Darkness fell much earlier than I had anticipated. I knew a storm was brewing and I wanted to make it home quickly. It was a beautiful day when I decided I would walk to Scott's. It gave me a chance to daydream, imagine how it would be if my best friend finally realized he was in love with me as much as I was in love with him.
As the wind started to pick up and carry a definite chill, I wrapped my arms around myself and picked up the pace. My feet deciding for me to take the short cut through the town cemetery. The coming storm seemed to reflect my change in mood. Hopefulness turning into hopelessness. Happiness into depression.
As we sat to watch our movie, I made sure to sit close, making sure my leg touched his. At first I tried to ignore his comments about how beautiful Julia Roberts was, how hot her body was. I laid my head on his shoulder in hopes he would notice me. Turn his thoughts to my touch.
The flash of the lightening lit up names on the tombstones. Somehow they mesmerized me, making me slow my steps. My thoughts turned to them. I stood in front of Jane Barry's marker. The rumbling thunder in the distance echoed in my head as I wondered, Did Jane have a true love? Did he love her in return? Did they live a life together or love each other from afar?
Slowly Scott's face began to dance in front of me. Pale,like a ghost who would be roaming this place in a night like this. The thunder, closer now, saying the words he spoke today. Telling me that when he met his perfect woman, one as sexy as Julia, he would whisk her off to some tropical island. They would marry on the beach and live there lazily and happily for the rest of their lives.
As the thunder rumbled their words, despair washed over me. Lightening flashed and the loud pealing boom that followed must have been the sound of my heart being ripped from my chest.

I was on my knees, staring blankly at the marble that let everyone know there Jane was.
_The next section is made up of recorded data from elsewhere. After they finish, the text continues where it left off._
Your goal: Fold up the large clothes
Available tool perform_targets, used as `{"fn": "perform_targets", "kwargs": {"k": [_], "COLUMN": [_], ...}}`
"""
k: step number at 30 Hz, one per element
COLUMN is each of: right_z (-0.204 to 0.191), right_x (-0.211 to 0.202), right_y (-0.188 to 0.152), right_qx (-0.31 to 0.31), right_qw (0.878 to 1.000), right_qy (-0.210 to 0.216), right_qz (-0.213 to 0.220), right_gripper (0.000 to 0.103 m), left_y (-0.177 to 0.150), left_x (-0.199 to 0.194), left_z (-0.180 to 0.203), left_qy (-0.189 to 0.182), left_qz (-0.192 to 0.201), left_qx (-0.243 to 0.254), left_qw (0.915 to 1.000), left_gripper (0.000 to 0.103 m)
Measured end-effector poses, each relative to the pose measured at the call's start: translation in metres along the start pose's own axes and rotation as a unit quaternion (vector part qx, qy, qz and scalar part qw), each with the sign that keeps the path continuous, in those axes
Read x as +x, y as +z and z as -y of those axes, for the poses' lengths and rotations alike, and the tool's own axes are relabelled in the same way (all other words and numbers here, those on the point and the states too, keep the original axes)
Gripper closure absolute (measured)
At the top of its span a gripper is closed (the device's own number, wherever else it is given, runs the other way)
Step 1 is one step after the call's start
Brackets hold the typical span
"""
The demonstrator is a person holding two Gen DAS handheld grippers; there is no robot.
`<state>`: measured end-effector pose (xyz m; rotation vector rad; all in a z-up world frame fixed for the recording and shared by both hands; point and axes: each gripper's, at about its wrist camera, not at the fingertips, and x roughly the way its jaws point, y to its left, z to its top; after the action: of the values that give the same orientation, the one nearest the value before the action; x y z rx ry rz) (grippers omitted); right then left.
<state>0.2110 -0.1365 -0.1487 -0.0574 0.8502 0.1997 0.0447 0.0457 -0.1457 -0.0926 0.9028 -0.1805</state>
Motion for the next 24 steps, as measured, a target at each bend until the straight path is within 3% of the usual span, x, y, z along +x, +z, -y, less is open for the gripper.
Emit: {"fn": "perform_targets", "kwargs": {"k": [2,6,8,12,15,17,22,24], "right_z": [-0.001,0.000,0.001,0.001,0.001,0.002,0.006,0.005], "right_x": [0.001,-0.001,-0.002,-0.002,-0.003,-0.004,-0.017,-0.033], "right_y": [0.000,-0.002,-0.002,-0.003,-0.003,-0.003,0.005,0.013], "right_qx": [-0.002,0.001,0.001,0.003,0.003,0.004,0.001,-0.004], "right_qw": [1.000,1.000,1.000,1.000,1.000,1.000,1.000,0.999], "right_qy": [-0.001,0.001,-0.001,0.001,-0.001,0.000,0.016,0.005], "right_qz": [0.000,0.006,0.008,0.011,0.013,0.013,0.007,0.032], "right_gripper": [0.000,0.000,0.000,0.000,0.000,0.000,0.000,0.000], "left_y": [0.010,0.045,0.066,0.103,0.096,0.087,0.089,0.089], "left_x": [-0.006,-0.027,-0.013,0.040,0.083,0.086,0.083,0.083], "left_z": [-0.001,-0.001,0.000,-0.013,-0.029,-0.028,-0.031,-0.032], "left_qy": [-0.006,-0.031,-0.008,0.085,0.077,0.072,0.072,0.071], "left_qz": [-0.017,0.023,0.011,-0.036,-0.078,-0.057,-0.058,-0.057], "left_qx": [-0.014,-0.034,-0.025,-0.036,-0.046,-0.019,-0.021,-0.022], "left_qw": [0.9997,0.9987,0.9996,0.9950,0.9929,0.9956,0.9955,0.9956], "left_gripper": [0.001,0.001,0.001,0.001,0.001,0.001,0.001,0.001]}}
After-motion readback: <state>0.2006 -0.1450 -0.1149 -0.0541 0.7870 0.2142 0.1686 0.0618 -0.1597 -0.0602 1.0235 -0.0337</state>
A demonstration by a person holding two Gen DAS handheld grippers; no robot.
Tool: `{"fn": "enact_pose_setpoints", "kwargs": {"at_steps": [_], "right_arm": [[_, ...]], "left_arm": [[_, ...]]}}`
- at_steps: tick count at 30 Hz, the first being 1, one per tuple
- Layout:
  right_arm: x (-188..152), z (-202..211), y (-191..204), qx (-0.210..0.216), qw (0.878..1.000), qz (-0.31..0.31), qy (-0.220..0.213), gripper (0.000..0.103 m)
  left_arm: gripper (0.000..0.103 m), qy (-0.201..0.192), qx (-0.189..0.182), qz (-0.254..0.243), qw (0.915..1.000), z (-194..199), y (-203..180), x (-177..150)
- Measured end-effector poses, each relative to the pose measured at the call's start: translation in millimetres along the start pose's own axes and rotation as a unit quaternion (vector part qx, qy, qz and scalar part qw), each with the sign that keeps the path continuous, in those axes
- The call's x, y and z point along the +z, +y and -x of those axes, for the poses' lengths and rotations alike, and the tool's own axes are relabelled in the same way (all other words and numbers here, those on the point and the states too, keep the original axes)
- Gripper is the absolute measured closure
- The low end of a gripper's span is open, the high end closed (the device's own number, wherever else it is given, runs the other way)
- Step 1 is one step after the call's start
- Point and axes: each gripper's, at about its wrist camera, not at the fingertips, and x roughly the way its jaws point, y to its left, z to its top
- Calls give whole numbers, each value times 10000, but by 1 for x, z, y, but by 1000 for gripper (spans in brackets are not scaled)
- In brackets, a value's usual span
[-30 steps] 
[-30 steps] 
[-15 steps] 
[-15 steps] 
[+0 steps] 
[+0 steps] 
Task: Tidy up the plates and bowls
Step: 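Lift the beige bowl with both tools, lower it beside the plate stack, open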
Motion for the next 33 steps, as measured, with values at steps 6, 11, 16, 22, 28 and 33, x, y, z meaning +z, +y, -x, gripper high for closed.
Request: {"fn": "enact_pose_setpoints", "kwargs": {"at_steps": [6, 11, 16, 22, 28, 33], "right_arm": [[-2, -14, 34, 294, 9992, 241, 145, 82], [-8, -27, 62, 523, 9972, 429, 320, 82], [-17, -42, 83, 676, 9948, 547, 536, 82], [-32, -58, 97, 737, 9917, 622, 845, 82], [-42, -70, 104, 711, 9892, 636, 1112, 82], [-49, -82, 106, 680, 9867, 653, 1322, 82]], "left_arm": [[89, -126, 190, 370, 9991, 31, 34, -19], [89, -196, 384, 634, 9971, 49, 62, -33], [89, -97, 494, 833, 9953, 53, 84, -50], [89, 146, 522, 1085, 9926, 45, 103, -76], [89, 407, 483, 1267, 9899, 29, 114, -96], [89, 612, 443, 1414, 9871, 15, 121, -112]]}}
The wind was blowing hard now. My hair was whipping around my face. None of it affected me now, the cold outside could not match the cold loneliness I felt inside. I knew from the feeling of the wetness on my face that it had began to rain. The cold splinters of rain whipping at my face did not compare with the large warm tears that mingled with it.
Even though the noise of the wind blowing through the trees drowned out any sound I could muster up from myself, I knew Jane could hear me as I spoke through my tears.
“What can I do? Will I live in this depression for years and pretend I am happy for him as I visit him on the beach with his beautiful wife and children? All the while feeling my heart break over and over like shattering glass?”
I listened. Listened for some words of wisdom. Some hope or help that Jane could give me from her life, knowledge, and learning.